Tuesday, May 24, 2011

Kerala's Backwaters and their Citizens


  Those days we spent on the Backwaters of Kerala that used to be in the past enormous plantations of rice, and a birthplace of the workers struggle for the change that culminated in 1957, with the first elections won in the world by the Socialists. Today, the Backwaters are mostly a tourist attraction, yet many problems that were present a hundred years ago are still here. We could hear about some of them in the local orphanage that is inhabited by girls, boys, and in some cases also mothers with their children, and abused women.

We met there– Gale, about a 40 years old woman, who belongs to the British-Indian family, speaking fluently in English, and who dresses like us in ‘supermarket clothes’, not traditional Indian clothes that wear other women in that place. Our talk with Gale has opened our eyes for the hardships women go through in Kerala, what includes abuse, alcoholism of their partners, discrimination, and a total lack of rights in the society that they face on daily basis.
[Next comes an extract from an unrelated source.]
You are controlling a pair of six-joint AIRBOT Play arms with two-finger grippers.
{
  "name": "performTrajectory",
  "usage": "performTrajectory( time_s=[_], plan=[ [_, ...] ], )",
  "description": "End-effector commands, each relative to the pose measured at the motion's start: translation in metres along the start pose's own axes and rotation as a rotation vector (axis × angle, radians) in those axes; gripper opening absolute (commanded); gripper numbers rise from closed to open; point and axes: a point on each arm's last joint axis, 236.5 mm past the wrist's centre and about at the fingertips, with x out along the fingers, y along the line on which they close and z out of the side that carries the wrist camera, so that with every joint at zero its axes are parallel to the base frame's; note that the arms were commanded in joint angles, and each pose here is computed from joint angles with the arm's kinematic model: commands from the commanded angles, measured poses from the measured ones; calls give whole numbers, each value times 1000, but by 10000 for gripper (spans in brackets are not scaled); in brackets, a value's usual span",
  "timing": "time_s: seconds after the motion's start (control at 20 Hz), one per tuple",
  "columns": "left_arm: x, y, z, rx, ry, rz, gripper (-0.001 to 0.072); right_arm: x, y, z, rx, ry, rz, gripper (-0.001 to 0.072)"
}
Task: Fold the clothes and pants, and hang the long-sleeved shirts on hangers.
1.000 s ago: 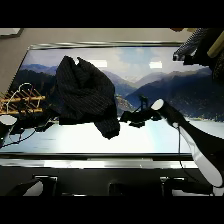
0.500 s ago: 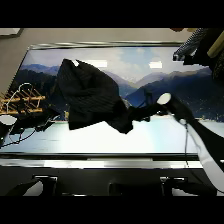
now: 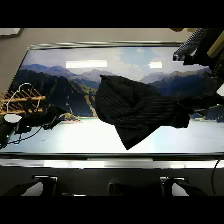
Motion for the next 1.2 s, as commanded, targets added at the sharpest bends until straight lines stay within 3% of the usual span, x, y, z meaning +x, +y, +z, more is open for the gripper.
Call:
performTrajectory(
  time_s=[0.0, 0.3, 0.8, 0.85, 0.9, 0.95, 1.0, 1.15],
  plan=[
    [18, -31, -12, -10, 27, -100, 703, -10, -31, 7, 10, -34, -95, 17],
    [83, -100, -63, 89, 181, -236, 703, -11, -32, 10, 8, -45, -97, 17],
    [166, -156, -130, 195, 361, -269, 701, -11, -31, 20, 8, -88, -92, 18],
    [169, -156, -133, 194, 363, -266, 666, -11, -31, 20, 7, -88, -92, 18],
    [170, -155, -134, 194, 367, -263, 428, -11, -31, 20, 8, -88, -92, 18],
    [170, -154, -134, 195, 366, -263, 64, -11, -30, 20, 8, -88, -91, 18],
    [169, -155, -132, 196, 363, -264, 6, -11, -30, 20, 8, -88, -90, 17],
    [160, -157, -112, 202, 324, -274, 3, -11, -27, 19, 12, -86, -77, 17]
  ],
)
Some of the Keralites say that this all because of the colonialism and the British – they replaced Kerala’s pre-colonial matriarchy with the domination of males. Some also praise the rule of Socialists as the reason of women well-being in Kerala. As a matter of fact, the infanticide of girls is much lower here, and the gender structure in Kerala is much more ‘natural’ than in the rest of India where girls are aborted; however still the problems of dowry, of discrimination, of marginalizing women, are present also in this ‘Socialists’ paradise’.



Gale is taking care of Dixon, a four years old boy, who is very energetic and extremely joyous. Unfortunately, once he turns five she will have to ‘give’ him to another institution; here orphanages separate girls and boys. Other woman, Sharon, in the third month of pregnancy, was crying all the time while we stood there– she knew that her baby can be affected by high fever she had, probably caused by malaria. For women like Sharon and Gale there are no perspectives in India; of course many women today become CEOs and are very successful, but in the countryside and small states like Kerala not so much of it. And on the other hand, it is not the point that every women and men should be a CEO in order to be happy, the point is that their status should be equal, and life should be normal, and this for sure is not the case in India. The same with the kids in this orphanage – they will inherit poverty and misfortune, and pass it to the next generations. However, we can also ask is it only here? Or, is our world like that? Is the fate of marginalized people in the USA or Poland much better? For example, the Poles who live in the former state-owned Agricultural Farms [PGR – Państwowe Gospodarstwo Rolne] have also no chance for improvement of their life conditions, their problems are unheard, and poverty is being inherited by the future generations. […]
         
We also visited the private school lead by Mary Roy, a mother of Arundhati Roy, a well-known Indian activist and writer (famous for her book “The God of Small Things”). Her mother in the past neglected Indian patriarchy and made a lawsuit in front of the Supreme Court challenging the law of inheritance that discriminated women. Being without resources and with two daughters she started her own school to give her daughters equal chances, her home-schooling evolved into one of the best schools in Kerala, and her daughters to women who are not silent for discrimination and marginalization of others.